"""

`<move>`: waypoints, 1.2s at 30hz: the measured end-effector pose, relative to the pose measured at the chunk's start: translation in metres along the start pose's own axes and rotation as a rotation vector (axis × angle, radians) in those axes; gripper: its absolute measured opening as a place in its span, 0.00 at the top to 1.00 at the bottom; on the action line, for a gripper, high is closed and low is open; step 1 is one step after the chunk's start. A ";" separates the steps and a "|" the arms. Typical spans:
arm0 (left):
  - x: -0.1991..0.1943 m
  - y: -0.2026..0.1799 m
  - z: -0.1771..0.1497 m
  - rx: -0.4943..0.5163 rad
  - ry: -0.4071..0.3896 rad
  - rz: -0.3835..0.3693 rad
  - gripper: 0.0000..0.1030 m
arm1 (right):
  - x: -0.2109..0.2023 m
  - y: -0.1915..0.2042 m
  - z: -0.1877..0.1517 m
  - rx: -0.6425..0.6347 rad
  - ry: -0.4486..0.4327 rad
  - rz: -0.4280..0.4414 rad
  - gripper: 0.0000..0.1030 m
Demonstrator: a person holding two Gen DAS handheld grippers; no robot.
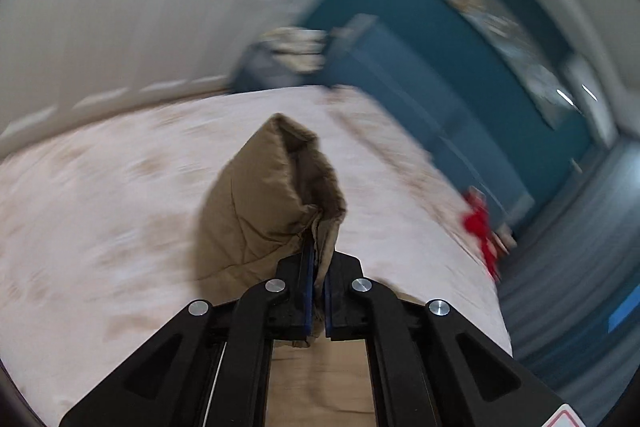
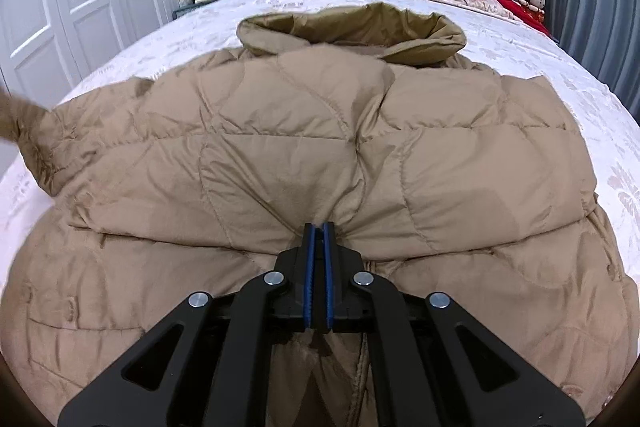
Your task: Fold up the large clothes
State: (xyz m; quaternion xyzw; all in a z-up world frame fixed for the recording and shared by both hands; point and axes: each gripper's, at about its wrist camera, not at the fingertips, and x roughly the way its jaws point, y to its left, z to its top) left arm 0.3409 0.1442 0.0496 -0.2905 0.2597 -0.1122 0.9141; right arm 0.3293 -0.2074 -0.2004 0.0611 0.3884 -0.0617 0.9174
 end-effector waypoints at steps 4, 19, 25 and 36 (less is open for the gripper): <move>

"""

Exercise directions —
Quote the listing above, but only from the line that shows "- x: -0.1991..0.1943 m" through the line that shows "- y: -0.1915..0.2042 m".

Answer below —
  - x: -0.1991..0.1943 m
  - y: -0.2026..0.1799 m
  - z: -0.1771..0.1497 m
  - rx: -0.4943..0.5163 rad
  - ry: -0.4071..0.3896 rad
  - rz: -0.3835..0.3693 rad
  - gripper: 0.0000..0.1030 m
arm1 (right):
  - x: -0.2109..0.2023 m
  - y: -0.1915..0.2042 m

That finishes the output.